Every job goes through a defined state machine:

  Launch
    │
    ▼
 pending ──► waiting ──► running ──► successful
                                  ├── failed
                                  ├── error
                                  └── canceled

Status	Meaning	Typical cause if stuck
`pending`	In Celery queue, waiting for dispatcher	Redis is down or dispatcher crashed
`waiting`	Dispatcher has it, waiting for capacity	No free capacity on nodes
`running`	Ansible Runner is executing the playbook	Playbook takes a long time (normal)
`successful`	Playbook finished with exit code 0	—
`failed`	Playbook finished with errors	Error in playbook or unreachable host
`error`	System error (not a playbook issue)	Problem with container, network, or receptor
`canceled`	User or system canceled it	Manual action or timeout

What Happens Step by Step

Jobs can be launched from multiple sources: - Manual: User clicks "Launch" in the UI or calls POST /api/v2/job_templates/{id}/launch/ - Schedule: iCal recurrence rule triggers at the configured time - Webhook (legacy): Direct webhook on a JobTemplate (GitHub/GitLab push triggers a specific template) - EDA Rule: Event-Driven Automation rule fires after evaluating conditions on an incoming webhook (see docs/15-event-driven-automation.md) - Workflow: A workflow node launches the job as part of a DAG execution

Launch: API creates a Job record in the database (status: pending), places a Celery task in Redis
Dispatch: Dispatcher reads the task from Redis, checks capacity, selects a node
Execution: Ansible Runner starts ansible-playbook with all parameters
Events: Every play/task/host result generates an event → Callback Receiver → database
Real-time: WSRelay sends events to WebSocket → browser updates UI
Completion: Runner finishes → job status is updated → notifications are sent

Capacity — Why a Job Stays in "waiting"

Each node has a capacity calculated from CPU and memory:

CPU capacity  = CPU cores × 4 forks per core
RAM capacity  = RAM (MB) / 100 MB per fork
Effective     = whichever is smaller

Example: 4-core machine with 8GB RAM - CPU: 4 × 4 = 16 forks - RAM: 8192 / 100 = 81 forks - Effective: 16 forks - If 3 jobs are running with 5 forks each = 15 consumed, 1 remaining — next job waits

Watch out

Forks: Each job uses as many forks as defined on the template (default 5).
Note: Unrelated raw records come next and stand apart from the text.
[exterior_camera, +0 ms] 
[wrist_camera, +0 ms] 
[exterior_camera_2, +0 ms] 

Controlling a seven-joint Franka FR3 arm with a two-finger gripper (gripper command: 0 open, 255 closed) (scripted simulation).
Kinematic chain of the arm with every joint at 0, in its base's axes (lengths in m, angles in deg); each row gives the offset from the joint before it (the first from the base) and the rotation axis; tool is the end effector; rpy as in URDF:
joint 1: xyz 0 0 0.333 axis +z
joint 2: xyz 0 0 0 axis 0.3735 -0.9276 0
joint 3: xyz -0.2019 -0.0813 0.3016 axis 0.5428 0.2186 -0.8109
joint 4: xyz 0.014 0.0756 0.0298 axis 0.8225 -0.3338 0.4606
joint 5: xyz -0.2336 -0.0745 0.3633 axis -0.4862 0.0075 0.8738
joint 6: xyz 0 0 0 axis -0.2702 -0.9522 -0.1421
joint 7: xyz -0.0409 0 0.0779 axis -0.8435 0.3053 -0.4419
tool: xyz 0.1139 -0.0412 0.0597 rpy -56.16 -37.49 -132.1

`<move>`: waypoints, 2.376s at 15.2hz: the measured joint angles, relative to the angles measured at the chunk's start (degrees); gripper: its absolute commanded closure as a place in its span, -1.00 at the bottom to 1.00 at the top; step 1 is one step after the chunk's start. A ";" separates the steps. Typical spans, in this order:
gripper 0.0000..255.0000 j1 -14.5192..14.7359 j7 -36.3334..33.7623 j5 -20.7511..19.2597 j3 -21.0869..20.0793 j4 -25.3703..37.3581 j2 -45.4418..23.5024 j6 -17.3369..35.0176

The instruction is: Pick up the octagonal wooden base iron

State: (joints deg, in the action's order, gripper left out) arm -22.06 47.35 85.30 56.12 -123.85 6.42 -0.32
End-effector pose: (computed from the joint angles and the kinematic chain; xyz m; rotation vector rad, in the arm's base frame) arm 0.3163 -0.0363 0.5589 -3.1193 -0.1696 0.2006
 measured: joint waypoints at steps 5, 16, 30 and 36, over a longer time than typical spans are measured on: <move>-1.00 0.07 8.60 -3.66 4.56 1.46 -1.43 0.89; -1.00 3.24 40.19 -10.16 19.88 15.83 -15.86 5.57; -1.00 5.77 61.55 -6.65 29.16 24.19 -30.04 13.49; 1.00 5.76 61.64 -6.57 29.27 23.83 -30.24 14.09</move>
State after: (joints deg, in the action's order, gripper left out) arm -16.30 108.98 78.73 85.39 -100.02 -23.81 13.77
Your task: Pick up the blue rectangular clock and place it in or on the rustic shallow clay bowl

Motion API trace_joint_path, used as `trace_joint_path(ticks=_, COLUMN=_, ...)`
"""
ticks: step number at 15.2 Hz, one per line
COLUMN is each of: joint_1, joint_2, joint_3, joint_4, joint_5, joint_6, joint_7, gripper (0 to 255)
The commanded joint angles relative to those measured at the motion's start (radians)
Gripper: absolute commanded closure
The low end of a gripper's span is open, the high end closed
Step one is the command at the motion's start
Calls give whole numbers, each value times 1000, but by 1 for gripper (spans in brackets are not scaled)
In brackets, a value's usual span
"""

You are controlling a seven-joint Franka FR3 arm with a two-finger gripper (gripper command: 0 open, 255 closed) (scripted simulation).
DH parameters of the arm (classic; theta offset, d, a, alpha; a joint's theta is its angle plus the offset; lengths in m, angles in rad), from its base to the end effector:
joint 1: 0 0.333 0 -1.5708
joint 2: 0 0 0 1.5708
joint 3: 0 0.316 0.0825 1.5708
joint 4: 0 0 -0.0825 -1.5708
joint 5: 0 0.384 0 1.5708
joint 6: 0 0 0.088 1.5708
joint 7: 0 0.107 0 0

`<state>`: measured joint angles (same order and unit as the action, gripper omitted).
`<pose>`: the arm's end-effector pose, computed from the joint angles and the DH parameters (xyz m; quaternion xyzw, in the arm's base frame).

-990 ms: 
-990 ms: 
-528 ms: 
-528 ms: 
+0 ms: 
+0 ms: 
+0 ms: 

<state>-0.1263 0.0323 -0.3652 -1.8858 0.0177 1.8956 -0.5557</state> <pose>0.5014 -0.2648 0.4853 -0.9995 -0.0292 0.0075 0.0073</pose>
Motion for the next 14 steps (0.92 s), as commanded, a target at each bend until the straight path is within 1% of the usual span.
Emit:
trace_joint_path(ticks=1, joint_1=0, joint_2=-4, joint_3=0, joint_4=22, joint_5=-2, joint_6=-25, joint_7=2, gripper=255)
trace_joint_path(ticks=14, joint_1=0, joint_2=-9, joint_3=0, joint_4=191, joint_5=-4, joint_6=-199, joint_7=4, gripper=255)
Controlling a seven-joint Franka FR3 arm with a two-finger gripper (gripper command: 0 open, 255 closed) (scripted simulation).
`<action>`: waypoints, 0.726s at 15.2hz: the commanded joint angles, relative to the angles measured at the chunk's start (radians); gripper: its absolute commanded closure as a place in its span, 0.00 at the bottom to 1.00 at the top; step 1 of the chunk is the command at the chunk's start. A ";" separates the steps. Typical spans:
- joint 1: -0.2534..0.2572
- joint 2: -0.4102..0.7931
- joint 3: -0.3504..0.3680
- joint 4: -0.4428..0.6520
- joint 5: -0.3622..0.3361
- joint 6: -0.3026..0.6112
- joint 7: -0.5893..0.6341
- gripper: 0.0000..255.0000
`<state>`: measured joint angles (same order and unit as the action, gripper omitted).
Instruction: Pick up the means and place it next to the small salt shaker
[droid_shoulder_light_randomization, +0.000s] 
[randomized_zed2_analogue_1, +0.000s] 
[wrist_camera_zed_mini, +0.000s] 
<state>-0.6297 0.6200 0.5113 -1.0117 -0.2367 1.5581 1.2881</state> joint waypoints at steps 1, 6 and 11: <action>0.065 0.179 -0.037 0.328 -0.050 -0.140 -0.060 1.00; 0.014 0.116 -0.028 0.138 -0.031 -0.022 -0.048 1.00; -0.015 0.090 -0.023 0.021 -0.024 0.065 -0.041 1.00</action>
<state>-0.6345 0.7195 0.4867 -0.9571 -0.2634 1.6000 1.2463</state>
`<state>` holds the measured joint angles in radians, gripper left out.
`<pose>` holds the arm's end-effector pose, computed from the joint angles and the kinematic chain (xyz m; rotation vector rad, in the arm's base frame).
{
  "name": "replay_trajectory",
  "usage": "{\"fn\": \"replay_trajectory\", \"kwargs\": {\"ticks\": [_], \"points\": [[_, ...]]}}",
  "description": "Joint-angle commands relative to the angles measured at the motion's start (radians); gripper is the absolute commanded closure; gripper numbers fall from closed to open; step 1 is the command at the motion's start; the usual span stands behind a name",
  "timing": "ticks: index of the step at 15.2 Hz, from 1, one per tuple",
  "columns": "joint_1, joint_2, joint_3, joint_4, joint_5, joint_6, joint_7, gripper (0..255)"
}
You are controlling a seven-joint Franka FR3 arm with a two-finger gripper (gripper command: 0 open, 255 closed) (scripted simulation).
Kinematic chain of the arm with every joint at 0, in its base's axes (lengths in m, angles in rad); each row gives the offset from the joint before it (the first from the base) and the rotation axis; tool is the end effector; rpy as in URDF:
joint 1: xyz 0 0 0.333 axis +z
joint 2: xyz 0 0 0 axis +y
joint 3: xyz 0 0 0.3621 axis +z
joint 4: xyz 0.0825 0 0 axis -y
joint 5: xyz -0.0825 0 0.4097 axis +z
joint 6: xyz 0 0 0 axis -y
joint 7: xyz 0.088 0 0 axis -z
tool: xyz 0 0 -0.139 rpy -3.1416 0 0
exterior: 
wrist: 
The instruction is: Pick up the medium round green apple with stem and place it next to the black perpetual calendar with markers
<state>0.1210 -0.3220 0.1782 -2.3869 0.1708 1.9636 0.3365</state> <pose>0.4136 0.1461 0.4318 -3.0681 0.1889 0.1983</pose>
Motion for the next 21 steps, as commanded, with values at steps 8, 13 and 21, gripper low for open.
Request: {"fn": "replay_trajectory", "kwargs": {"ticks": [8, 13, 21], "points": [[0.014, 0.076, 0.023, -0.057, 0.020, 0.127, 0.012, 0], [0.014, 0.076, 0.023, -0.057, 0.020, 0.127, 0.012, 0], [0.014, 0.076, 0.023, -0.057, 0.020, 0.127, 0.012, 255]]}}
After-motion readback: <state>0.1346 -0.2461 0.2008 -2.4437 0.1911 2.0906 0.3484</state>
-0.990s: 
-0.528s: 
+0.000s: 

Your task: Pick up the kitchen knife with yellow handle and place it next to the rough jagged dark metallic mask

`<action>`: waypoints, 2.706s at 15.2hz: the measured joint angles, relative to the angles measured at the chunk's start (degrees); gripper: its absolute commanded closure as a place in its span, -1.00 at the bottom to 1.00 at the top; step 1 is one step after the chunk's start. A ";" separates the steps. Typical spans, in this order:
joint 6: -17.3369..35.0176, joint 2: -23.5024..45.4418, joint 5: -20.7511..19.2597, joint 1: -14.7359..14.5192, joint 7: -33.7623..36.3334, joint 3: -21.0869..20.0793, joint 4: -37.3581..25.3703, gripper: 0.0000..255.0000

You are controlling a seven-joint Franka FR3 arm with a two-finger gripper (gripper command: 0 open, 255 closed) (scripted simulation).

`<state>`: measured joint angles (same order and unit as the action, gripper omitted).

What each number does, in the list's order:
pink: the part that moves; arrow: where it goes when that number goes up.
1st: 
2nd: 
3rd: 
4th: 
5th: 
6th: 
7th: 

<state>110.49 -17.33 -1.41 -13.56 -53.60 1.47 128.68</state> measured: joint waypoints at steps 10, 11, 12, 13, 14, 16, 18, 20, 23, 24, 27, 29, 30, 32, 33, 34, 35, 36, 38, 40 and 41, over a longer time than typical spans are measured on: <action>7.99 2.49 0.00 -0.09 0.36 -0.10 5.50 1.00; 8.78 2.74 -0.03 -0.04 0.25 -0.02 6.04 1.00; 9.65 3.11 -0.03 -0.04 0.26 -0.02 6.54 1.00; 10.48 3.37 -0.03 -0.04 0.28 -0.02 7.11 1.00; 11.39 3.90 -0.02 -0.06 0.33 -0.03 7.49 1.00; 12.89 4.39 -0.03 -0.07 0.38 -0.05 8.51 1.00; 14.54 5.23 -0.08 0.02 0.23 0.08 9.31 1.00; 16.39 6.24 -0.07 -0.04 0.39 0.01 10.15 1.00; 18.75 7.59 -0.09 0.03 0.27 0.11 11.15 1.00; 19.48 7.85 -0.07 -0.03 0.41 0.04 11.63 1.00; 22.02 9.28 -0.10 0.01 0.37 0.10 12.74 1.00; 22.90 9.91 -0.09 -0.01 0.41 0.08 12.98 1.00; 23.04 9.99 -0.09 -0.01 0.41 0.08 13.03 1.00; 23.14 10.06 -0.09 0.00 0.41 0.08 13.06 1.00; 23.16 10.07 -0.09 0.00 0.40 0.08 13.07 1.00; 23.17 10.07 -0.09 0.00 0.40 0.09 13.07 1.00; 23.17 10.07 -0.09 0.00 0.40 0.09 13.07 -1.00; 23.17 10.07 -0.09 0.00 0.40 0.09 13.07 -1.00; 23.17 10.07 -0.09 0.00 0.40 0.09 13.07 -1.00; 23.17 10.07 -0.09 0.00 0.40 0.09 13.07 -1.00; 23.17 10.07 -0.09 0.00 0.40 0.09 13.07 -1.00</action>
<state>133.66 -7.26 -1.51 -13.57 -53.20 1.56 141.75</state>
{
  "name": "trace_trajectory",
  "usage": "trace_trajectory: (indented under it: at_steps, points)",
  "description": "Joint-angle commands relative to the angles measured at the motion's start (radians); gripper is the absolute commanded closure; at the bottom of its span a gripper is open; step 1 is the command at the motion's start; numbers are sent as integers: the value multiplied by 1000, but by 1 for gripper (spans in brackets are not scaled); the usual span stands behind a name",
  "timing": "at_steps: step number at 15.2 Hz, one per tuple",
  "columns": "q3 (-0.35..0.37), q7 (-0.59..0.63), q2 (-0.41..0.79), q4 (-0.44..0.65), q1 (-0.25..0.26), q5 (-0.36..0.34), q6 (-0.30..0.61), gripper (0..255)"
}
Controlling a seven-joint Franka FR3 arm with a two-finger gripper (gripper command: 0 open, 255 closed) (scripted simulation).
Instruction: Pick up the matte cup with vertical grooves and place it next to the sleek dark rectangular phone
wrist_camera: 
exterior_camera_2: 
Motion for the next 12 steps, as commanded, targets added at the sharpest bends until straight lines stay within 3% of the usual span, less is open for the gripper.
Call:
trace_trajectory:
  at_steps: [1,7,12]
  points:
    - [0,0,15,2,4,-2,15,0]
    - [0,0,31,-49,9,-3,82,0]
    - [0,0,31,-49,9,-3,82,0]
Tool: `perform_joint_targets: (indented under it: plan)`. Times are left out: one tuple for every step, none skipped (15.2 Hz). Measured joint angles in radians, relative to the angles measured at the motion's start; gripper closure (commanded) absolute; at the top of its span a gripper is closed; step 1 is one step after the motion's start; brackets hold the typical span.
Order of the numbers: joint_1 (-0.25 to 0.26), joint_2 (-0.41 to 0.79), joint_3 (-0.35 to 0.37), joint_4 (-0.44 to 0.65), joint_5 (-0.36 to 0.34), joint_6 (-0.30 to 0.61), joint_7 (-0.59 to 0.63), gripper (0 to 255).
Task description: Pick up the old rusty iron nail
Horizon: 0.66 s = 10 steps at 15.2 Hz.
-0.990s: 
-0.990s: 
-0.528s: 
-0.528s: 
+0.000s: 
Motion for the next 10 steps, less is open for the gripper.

Reducing forks on the template allows more concurrent jobs.
list_instances: Use forge-manage list_instances to see capacity. If remaining = 0, jobs are waiting.
Instance Groups: Organizations are mapped to instance groups. If an organization has only one group with one node, and that node is full — all jobs for that organization wait.

Receptor Mesh

Receptor enables distributed job execution across multiple nodes.

Node Types

Type	Serves API	Runs jobs	When to use
`hybrid`	Yes	Yes	Single-node deployment (default)
`control`	Yes	No	Dedicated API server
`execution`	No	Yes	Dedicated job runner
`hop`	No	No	Relay for air-gapped networks

Watch out

In a single-node deployment (default), Receptor runs locally and doesn't need configuration.
Port 2222 (TCP) is used for inter-node communication. Must be open between nodes.
The Receptor control socket is at /var/run/awx-receptor/receptor.sock — must be shared between the web and task containers.

Event Processing

Why job events matter

Job output is NOT one large text file. Every line/task/host result is a separate JobEvent record in the database. This enables: - Streaming output in real-time - Filtering by host - Searching within the output - Efficient storage of large outputs

Partitioned table

The main_jobevent table is partitioned by job_id. Each job gets its own partition. Without this, a query for one job's events would scan millions of rows.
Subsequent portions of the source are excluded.